All the mothers had symptoms within seven days of delivery, with a mean duration of 5.63 days. They had a higher rate of perinatal complications in comparison with Zimmermann and Curtis (6) study subjects, including ROM (15.4 % vs. 12%), GDM (10.2% vs. 5%), and hypothyroidism (18% vs. 3%), except for the lower rate of gestational hypertension (5.1% vs. 6%). Hypertensive disorders (5.1%) were similar to Yan et al.’s study (11) rate (4.3%), but the GDM rate in our study was higher (10.2% vs. 7.8%). Trocado et al. (10) reported lower adverse pregnancy complications consisting of PROM (5%), GDM (3%), and gestational hypertension (2%). It is supposed that SARS-CoV-2 infection may exacerbate adverse pregnancy outcomes in pregnant women.
The ICU admission of mothers with COVID-19 was 15.38% in our study, which was higher than in Yoon et al. (5), Patil et al. (8), and Yan et al. (11) research that showed the rates of 4.9%, 4.4%, and 6.9%, respectively. The mortality rate of mothers with COVID-19 was 7.69%, which was much lower than the 25% mortality rate of mothers with SARS demonstrated by Wong et al. (30). In contrast to our results, none of the mothers with SARS-CoV-2 died in Yan et al.’s study (11).
We had one neonatal death (2.2%) in our study. This neonate had her first SARS-CoV-2-positive test on the 16th day of life and a negative test on day 24. Her mother had two previous deaths in her children. They died with a suspicious diagnosis of spinal muscular atrophy (SMA). This baby also had spasticity and contracture anomalies in her limbs with high serum ammonia levels. She was intubated for 41 days because of poor respiratory effort. Unfortunately, she died in 44 days of her life because of severe respiratory failure with no definite diagnosis. We assume that her death was due to her underlying diseases and prematurity rather than COVID-19.
All the neonates were followed up. The eight neonates with SARS-CoV-2-positive tests had negative results approximately within 10 days after a positive SARS-CoV-2 test, similar to De Bernardo et al.’s survey (15), in which swabs became negative in 10.3 ± 4.5 days. All were discharged from the hospital in good condition, except one who died, as explained before.

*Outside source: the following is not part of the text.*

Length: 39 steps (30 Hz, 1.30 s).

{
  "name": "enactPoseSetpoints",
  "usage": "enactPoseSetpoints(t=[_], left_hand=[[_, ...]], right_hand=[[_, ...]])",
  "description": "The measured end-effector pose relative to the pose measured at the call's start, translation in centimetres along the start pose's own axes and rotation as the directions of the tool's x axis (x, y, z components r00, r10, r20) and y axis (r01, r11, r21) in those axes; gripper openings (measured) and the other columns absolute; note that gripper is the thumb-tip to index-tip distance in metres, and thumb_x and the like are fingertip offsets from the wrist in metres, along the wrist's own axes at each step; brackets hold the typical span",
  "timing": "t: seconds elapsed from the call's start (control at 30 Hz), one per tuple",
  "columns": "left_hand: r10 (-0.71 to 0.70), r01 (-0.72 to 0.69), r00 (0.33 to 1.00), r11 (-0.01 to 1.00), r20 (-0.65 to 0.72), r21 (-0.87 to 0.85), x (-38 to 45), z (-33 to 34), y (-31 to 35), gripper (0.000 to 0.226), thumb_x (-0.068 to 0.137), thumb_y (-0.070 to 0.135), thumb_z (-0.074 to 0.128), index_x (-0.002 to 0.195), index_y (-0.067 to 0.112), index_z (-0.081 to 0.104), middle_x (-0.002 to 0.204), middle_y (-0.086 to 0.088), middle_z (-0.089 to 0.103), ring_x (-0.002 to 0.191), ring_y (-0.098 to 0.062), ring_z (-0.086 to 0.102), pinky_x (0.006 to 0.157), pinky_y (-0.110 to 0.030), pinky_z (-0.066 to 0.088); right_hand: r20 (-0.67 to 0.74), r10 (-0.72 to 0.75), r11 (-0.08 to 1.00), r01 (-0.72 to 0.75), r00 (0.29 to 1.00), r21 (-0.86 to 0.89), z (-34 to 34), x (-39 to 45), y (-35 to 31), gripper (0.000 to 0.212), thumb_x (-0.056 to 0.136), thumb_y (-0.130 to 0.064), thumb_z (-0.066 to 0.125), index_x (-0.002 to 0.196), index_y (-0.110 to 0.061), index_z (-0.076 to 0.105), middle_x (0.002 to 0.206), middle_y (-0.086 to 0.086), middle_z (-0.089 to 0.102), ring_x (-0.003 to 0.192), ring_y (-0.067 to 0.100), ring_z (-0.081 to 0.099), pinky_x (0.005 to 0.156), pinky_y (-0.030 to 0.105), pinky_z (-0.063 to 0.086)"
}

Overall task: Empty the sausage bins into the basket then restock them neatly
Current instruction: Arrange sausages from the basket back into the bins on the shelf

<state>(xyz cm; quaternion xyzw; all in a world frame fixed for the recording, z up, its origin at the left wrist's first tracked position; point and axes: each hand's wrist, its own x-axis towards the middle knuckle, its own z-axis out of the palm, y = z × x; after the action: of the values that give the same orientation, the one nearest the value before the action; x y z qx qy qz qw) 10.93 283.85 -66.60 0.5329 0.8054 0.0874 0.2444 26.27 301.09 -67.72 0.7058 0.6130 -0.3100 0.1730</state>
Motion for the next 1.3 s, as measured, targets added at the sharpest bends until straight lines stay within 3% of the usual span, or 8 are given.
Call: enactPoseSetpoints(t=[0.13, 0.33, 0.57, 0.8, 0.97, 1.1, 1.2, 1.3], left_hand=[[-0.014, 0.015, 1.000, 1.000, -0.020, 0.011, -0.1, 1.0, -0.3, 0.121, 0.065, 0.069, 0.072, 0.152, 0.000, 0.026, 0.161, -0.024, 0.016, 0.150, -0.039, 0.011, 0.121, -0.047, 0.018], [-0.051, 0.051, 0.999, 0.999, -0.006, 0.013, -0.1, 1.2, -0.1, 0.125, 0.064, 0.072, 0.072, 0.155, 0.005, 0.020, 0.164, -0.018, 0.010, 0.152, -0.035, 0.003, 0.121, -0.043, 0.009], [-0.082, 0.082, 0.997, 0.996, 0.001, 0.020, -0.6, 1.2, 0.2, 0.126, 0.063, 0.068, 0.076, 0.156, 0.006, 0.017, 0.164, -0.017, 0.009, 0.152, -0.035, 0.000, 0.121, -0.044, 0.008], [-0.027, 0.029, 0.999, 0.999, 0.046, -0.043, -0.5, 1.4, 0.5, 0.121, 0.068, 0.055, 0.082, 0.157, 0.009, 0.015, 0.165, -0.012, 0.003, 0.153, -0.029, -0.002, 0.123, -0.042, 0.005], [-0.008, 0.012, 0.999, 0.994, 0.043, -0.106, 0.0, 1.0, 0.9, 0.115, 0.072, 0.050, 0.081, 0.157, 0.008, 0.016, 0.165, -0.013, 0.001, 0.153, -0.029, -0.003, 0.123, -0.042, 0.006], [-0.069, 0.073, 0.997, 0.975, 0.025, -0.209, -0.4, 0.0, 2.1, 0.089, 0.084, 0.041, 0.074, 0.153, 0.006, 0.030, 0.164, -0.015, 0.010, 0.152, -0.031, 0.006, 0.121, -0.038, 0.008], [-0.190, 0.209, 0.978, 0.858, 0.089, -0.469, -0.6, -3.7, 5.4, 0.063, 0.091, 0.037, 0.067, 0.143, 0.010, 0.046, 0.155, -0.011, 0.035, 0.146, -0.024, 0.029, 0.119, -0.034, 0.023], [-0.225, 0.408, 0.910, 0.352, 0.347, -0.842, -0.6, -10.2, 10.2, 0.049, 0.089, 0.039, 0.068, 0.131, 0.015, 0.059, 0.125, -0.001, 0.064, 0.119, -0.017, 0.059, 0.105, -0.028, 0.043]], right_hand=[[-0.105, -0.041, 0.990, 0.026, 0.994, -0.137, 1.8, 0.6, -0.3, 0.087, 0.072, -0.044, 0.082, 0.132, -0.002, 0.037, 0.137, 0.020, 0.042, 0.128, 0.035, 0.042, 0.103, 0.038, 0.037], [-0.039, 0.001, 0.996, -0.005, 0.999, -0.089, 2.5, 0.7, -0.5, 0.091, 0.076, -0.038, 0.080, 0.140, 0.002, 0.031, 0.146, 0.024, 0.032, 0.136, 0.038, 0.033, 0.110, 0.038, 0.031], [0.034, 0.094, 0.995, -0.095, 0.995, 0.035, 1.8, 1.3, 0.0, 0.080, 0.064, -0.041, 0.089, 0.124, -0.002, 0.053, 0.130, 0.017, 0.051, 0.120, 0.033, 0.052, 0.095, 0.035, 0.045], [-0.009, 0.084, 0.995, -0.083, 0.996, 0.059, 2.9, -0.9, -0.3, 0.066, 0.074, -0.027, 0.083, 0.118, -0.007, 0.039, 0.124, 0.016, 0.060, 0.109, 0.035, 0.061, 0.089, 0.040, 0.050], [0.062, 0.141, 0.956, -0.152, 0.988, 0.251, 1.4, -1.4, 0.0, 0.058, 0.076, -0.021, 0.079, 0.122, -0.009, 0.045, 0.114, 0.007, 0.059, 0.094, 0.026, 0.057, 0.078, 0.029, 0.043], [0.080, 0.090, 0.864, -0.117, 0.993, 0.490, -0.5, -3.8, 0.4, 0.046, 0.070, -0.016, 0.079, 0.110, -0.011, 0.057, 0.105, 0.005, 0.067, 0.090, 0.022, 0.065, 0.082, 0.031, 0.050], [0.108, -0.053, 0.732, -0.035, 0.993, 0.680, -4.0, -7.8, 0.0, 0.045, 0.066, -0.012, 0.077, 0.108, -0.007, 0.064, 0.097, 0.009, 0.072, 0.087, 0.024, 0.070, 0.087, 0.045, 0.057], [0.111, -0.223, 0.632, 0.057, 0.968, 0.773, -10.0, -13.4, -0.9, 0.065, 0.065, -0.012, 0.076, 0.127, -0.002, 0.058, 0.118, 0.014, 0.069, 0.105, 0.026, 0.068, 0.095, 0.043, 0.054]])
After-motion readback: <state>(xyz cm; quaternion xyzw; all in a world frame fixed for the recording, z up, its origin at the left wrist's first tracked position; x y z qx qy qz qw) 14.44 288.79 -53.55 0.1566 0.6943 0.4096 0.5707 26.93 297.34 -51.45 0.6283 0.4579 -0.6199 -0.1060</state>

Our research limitation was the small sample size, a short follow-up period, and repeated updating of guidelines for neonatal management due to the novelty of SARS-CoV-2. However, we recruited all the neonates born to mothers infected with COVID-19 during 5.5 months in five different hospitals in Tehran, Iran. To our knowledge to date, this survey is the most considerable multicenter research about neonatal COVID-19 infection in Iran. The pandemic’s dynamic could lead to changes in the current data, so updating the knowledge with larger sample size and a more extended follow-up period in this regard is encouraged.
5.1. Conclusions
The SARS-CoV-2 infection during pregnancy may cause severe maternal and neonatal morbidities, including preterm delivery. However, we had no control group to verify if preterm birth was due to mothers’ co-morbidities or COVID-19 infection. Neonates with positive SARS-CoV-2 test may demonstrate a spectrum of clinical features, laboratory, and radiographic findings. The awareness of health care providers and updating their knowledge may help with the accurate diagnosis and appropriate management of this infection as soon as possible.
Precise monitoring and future surveillance studies are needed to evaluate the long-term outcomes of infected neonates.